About this universe
Ryo Antigonus, haunted by the legacy of his bloodline and the threats of cosmic inevitability, must descend into Trier’s labyrinths to reclaim a fragment of forgotten power. Cultists, rival Beyonders, and the encroaching will of Outer Deities close in, forcing Ryo to gamble his sanity and identity for survival and transcendence, or be devoured by the city’s hungry shadows.
Tone
Claustrophobic and tense, with moments of eerie quiet and surreal horror.
Themes
legacy and madness, knowledge as damnation, masking identity, cosmic futility
Protagonist
Ryo Antigonus
Tall and statuesque, Ryo Antigonus moves with unsettling stillness, his black hair slicked back to reveal sharp cheekbones and pale, almost waxen skin. Always impeccably dressed in tailored Victorian attire, Ryo’s gaze is cold, analytical, and haunted, his presence feels more like a calculated absence, as if he’s never quite there.
Goal: To retrieve a fragment of forgotten power and deal with the intruder.
How it begins
Ryo Antigonus pressed his gloved hand against the cold metal hatch, feeling the vibration of distant machinery through the stone wall. A marionette, his most trusted, borrowed from a university mortuary, waited beside him, its glass eyes glinting in the gloom. The gaslight overhead flickered, casting shifting patterns that crawled along mildew-streaked brick. Below them, voices echoed: a muttering congregation, chanting in a language older than the city itself. Ryo shifted his consciousness, threads of spirit body unwinding and reweaving with surgical care. He tasted the ambient fear in the air, bitter as soot. A footstep on the iron stair behind him, the contact was early. Ryo dropped the marionette’s hand to his cloak, eyes narrowed as the hatch creaked open and a shadowed figure pushed through, clutching a bundle wrapped in oilskin as if it were a holy relic. The air thickened, heavy with the scent of incense and rot. Ryo’s marionette turned, voice cold and precise:
“You’re late. We don’t have time to linger.”
The city’s heart pulsed beneath them, as if listening.
About this world
Trier is a decadent metropolis of perpetual twilight, rising above ancient ruins in the shattered Loen-Intis borderlands. Gas lamps flicker through smog as steepled cathedrals, subterranean labyrinths, and looming factories crowd together. Underneath its brittle civility, cosmic forces and rogue Beyonders wage silent wars, each step shadowed by dread and inevitability.

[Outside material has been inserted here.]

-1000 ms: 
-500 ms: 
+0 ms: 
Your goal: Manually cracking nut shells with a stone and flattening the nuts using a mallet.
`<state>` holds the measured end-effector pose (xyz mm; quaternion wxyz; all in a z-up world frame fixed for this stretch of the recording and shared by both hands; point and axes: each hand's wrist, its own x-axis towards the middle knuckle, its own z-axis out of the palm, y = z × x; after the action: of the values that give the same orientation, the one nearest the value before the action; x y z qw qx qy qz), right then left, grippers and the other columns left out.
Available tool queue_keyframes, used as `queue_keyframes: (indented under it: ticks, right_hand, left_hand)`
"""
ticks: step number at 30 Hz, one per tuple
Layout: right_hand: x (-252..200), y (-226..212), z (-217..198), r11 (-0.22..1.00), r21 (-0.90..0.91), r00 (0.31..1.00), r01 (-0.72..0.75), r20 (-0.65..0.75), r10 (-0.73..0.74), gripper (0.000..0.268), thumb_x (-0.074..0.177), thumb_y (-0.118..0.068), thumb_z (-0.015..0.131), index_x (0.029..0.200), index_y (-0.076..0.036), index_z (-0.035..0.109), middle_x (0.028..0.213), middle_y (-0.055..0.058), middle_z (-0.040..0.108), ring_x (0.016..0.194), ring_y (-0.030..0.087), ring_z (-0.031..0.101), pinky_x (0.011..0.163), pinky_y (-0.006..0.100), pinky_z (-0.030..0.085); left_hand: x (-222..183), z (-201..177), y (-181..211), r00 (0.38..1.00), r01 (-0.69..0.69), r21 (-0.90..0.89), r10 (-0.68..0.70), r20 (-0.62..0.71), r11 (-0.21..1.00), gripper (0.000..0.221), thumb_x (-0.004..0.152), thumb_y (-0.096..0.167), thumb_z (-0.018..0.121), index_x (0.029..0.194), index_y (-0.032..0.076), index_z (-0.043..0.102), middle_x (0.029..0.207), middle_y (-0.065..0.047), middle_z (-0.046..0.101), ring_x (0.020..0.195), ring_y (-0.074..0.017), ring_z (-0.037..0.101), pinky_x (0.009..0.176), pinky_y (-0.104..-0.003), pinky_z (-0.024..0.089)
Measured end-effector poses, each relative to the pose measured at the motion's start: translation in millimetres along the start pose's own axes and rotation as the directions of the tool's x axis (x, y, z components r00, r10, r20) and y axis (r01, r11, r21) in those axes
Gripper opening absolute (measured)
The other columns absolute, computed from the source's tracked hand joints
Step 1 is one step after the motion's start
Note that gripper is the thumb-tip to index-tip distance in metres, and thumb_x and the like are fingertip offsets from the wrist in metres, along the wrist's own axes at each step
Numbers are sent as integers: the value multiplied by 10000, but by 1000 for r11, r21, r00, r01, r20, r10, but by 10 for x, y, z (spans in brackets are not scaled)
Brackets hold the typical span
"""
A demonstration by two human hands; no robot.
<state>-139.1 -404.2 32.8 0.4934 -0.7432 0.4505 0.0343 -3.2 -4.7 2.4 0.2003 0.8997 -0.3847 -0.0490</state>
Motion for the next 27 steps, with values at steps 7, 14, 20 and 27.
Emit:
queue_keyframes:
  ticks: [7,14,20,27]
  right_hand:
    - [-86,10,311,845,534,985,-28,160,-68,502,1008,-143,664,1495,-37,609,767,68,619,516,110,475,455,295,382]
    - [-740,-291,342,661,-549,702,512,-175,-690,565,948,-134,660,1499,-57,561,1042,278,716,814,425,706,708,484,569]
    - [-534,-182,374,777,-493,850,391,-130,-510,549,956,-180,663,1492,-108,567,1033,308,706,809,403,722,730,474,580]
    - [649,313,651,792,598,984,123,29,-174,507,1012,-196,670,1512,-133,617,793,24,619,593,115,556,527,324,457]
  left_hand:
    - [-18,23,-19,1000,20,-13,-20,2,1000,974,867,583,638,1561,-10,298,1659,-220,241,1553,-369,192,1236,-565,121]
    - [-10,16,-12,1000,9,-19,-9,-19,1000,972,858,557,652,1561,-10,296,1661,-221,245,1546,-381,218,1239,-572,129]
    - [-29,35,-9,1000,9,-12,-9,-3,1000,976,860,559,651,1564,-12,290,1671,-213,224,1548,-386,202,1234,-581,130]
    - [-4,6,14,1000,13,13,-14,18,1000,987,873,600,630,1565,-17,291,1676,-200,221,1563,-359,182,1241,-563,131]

Trier is a city of paradox: opulent opera houses glimmer beside soot-stained tenements, and its aristocracy waltzes over hollowed catacombs reeking of old blood and stranger things. Built atop the ruins of epochs lost to disaster, Trier’s streets spiral downward into forgotten levels, each layer more warped by the encroachment of the Spirit World and the influence of Outer Deities. Above, coal-choked factories belch into a sky eternally caught between rain and ghostly twilight. Below, entire districts have been commandeered by cults, mad artists, and secretive Beyonders, their activities half-ignored by the exhausted authorities of the postwar Loen administration.
The fabric of reality here is thin. Miracles and abominations both happen in the shadows: it’s not uncommon for a passerby’s reflection to linger after they leave, or for gaslight to flicker in Morse code. The Seven Orthodox Churches wield diminishing authority against the tide of Boon-wielders and anarchists drawn by Trier’s promise of forbidden knowledge. Since the Great War, the populace lives in anxious tension, publicly clinging to ritual and etiquette while privately dreading the cosmic madness that seeps from beneath. The Circle of Inevitability’s influence grows stronger by the month, sowing instability as more citizens gamble with their souls for power and secrets.
In Trier, information is currency, and every mask has a mask beneath. Secret societies, revolutionary cells, and church Inquisitors war in the alleys, while ancient bloodlines scheme from behind iron gates. To survive, one must navigate not only the politics of men but also the subtle, devouring hunger of the Outer Gods. Here, the line between progress and abomination blurs, and the price for enlightenment is almost always sanity, or worse.